# TASK REQUIREMENTS
Task for the listing below: copy it out in full, exactly.

# AVAILABLE DATA

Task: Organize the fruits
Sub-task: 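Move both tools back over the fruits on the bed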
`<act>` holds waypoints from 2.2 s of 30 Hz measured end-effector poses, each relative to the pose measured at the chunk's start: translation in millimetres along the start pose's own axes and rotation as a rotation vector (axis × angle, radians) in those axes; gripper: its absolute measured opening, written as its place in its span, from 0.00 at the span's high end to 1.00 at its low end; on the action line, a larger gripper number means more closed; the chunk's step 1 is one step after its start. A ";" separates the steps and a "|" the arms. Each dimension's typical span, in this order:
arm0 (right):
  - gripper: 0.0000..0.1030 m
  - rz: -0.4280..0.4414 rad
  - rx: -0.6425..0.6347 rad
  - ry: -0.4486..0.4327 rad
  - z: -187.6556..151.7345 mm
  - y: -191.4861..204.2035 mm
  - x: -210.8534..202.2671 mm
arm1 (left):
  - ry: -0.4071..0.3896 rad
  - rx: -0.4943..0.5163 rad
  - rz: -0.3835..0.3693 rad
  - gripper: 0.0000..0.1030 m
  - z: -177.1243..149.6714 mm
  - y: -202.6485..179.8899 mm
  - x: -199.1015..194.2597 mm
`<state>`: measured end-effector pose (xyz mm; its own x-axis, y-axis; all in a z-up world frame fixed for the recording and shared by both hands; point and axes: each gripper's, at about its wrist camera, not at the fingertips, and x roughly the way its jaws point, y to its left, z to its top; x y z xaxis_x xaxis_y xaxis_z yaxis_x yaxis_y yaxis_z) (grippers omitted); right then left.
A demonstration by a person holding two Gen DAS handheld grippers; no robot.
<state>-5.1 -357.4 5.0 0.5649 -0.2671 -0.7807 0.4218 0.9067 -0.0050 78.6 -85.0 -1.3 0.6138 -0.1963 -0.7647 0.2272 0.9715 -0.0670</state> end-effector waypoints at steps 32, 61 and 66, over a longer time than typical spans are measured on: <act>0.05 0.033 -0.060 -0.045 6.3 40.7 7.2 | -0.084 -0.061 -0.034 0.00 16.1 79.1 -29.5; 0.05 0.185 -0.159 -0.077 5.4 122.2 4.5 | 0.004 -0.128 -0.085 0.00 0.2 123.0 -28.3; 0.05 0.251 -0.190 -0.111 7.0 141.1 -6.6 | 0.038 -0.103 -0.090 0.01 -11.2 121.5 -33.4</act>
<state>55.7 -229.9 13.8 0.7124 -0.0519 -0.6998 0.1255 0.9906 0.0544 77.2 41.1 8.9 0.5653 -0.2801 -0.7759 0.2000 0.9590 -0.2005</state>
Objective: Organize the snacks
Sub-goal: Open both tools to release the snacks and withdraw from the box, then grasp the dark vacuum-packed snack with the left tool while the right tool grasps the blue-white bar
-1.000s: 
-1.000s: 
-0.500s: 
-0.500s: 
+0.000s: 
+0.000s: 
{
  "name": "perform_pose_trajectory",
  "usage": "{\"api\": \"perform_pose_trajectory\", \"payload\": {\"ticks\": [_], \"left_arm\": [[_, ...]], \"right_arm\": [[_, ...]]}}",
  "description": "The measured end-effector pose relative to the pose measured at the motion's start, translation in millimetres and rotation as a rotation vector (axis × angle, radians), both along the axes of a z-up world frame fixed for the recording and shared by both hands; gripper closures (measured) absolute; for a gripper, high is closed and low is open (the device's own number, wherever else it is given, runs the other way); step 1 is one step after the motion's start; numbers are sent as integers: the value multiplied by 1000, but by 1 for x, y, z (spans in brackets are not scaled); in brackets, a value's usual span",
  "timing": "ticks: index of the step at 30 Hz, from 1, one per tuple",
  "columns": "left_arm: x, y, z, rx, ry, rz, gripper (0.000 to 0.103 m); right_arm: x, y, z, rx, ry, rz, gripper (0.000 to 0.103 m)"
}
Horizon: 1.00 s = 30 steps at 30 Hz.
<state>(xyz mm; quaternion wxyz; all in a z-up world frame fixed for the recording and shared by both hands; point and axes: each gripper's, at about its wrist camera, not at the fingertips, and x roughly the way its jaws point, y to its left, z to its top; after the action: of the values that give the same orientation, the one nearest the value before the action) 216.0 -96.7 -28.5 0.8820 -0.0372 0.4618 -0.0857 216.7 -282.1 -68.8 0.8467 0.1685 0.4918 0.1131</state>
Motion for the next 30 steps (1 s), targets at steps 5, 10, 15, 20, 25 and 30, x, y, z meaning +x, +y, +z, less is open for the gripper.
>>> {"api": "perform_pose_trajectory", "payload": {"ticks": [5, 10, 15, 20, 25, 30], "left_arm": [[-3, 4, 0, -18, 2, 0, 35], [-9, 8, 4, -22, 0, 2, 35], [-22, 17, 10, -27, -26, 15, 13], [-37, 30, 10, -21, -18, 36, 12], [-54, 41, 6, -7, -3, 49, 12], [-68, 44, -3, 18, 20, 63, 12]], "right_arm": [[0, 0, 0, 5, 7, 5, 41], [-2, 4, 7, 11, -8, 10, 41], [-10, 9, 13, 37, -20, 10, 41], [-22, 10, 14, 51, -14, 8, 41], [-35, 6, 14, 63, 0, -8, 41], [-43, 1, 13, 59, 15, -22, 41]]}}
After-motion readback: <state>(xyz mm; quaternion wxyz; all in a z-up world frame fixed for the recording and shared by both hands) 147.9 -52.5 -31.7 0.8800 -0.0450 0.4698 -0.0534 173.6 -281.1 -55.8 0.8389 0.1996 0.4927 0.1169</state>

# EXERCISE ANSWER
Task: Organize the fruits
Sub-task: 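Move both tools back over the fruits on the bed
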`<act>` holds waypoints from 2.2 s of 30 Hz measured end-effector poses, each relative to the pose measured at the chunk's start: translation in millimetres along the start pose's own axes and rotation as a rotation vector (axis × angle, radians) in those axes; gripper: its absolute measured opening, written as its place in its span, from 0.00 at the span's high end to 1.00 at its low end; on the action line, a larger gripper number means more closed; the chunk's step 1 is one step after its start. A ";" separates the steps and a "|" the arms. Each dimension's typical span, in this order:
arm0 (right):
  - gripper: 0.0000..0.1030 m
  - rz: -0.4280..0.4414 rad
  - rx: -0.6425..0.6347 rad
  - ry: -0.4486..0.4327 rad
  - z: -187.6556..151.7345 mm
  - y: -191.4861..204.2035 mm
  - x: -210.8534..202.2671 mm
arm1 (left):
  - ry: -0.4071..0.3896 rad
  - rx: -0.4943..0.5163 rad
  - rz: -0.3835..0.3693 rad
  - gripper: 0.0000..0.1030 m
  - z: -177.1243..149.6714 mm
  - y: -202.6485..179.8899 mm
  - x: -199.1015..194.2597 mm
`<state>`: measured end-effector pose (xyz mm; its own x-axis, y-axis; all in a z-up world frame fixed for the recording and shared by both hands; point and axes: each gripper's, at about its wrist camera, not at the fingertips, and x roughly the way its jaws point, y to its left, z to its top; x y z xaxis_x xaxis_y xaxis_z yaxis_x yaxis_y yaxis_z) (grippers omitted); right then left.
A demonstration by a person holding two Gen DAS handheld grippers; no robot.
<state>-5.1 -357.4 5.0 0.5649 -0.2671 -0.7807 0.4218 0.9067 -0.0050 78.6 -85.0 -1.3 0.6138 -0.1963 -0.7647 0.2272 0.9715 -0.0670</state> end-effector waypoints at steps 32, 61 and 66, over a longer time than typical spans are measured on: <act>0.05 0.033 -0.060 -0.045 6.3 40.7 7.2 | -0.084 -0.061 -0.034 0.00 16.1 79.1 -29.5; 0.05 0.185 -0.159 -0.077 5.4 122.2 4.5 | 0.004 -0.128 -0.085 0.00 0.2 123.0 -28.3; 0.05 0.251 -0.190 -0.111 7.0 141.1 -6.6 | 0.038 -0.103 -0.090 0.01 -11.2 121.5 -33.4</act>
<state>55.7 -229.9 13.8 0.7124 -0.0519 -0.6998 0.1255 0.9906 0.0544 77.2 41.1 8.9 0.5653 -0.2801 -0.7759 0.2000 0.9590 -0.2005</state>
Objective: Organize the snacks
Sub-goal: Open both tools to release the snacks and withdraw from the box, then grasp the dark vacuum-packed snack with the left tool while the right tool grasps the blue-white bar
-1.000s: 
-1.000s: 
-0.500s: 
-0.500s: 
+0.000s: 
+0.000s: 
{
  "name": "perform_pose_trajectory",
  "usage": "{\"api\": \"perform_pose_trajectory\", \"payload\": {\"ticks\": [_], \"left_arm\": [[_, ...]], \"right_arm\": [[_, ...]]}}",
  "description": "The measured end-effector pose relative to the pose measured at the motion's start, translation in millimetres and rotation as a rotation vector (axis × angle, radians), both along the axes of a z-up world frame fixed for the recording and shared by both hands; gripper closures (measured) absolute; for a gripper, high is closed and low is open (the device's own number, wherever else it is given, runs the other way); step 1 is one step after the motion's start; numbers are sent as integers: the value multiplied by 1000, but by 1 for x, y, z (spans in brackets are not scaled); in brackets, a value's usual span",
  "timing": "ticks: index of the step at 30 Hz, from 1, one per tuple",
  "columns": "left_arm: x, y, z, rx, ry, rz, gripper (0.000 to 0.103 m); right_arm: x, y, z, rx, ry, rz, gripper (0.000 to 0.103 m)"
}
Horizon: 1.00 s = 30 steps at 30 Hz.
<state>(xyz mm; quaternion wxyz; all in a z-up world frame fixed for the recording and shared by both hands; point and axes: each gripper's, at about its wrist camera, not at the fingertips, and x roughly the way its jaws point, y to its left, z to its top; after the action: of the values that give the same orientation, the one nearest the value before the action) 216.0 -96.7 -28.5 0.8820 -0.0372 0.4618 -0.0857 216.7 -282.1 -68.8 0.8467 0.1685 0.4918 0.1131</state>
Motion for the next 30 steps (1 s), targets at steps 5, 10, 15, 20, 25 and 30, x, y, z meaning +x, +y, +z, less is open for the gripper.
>>> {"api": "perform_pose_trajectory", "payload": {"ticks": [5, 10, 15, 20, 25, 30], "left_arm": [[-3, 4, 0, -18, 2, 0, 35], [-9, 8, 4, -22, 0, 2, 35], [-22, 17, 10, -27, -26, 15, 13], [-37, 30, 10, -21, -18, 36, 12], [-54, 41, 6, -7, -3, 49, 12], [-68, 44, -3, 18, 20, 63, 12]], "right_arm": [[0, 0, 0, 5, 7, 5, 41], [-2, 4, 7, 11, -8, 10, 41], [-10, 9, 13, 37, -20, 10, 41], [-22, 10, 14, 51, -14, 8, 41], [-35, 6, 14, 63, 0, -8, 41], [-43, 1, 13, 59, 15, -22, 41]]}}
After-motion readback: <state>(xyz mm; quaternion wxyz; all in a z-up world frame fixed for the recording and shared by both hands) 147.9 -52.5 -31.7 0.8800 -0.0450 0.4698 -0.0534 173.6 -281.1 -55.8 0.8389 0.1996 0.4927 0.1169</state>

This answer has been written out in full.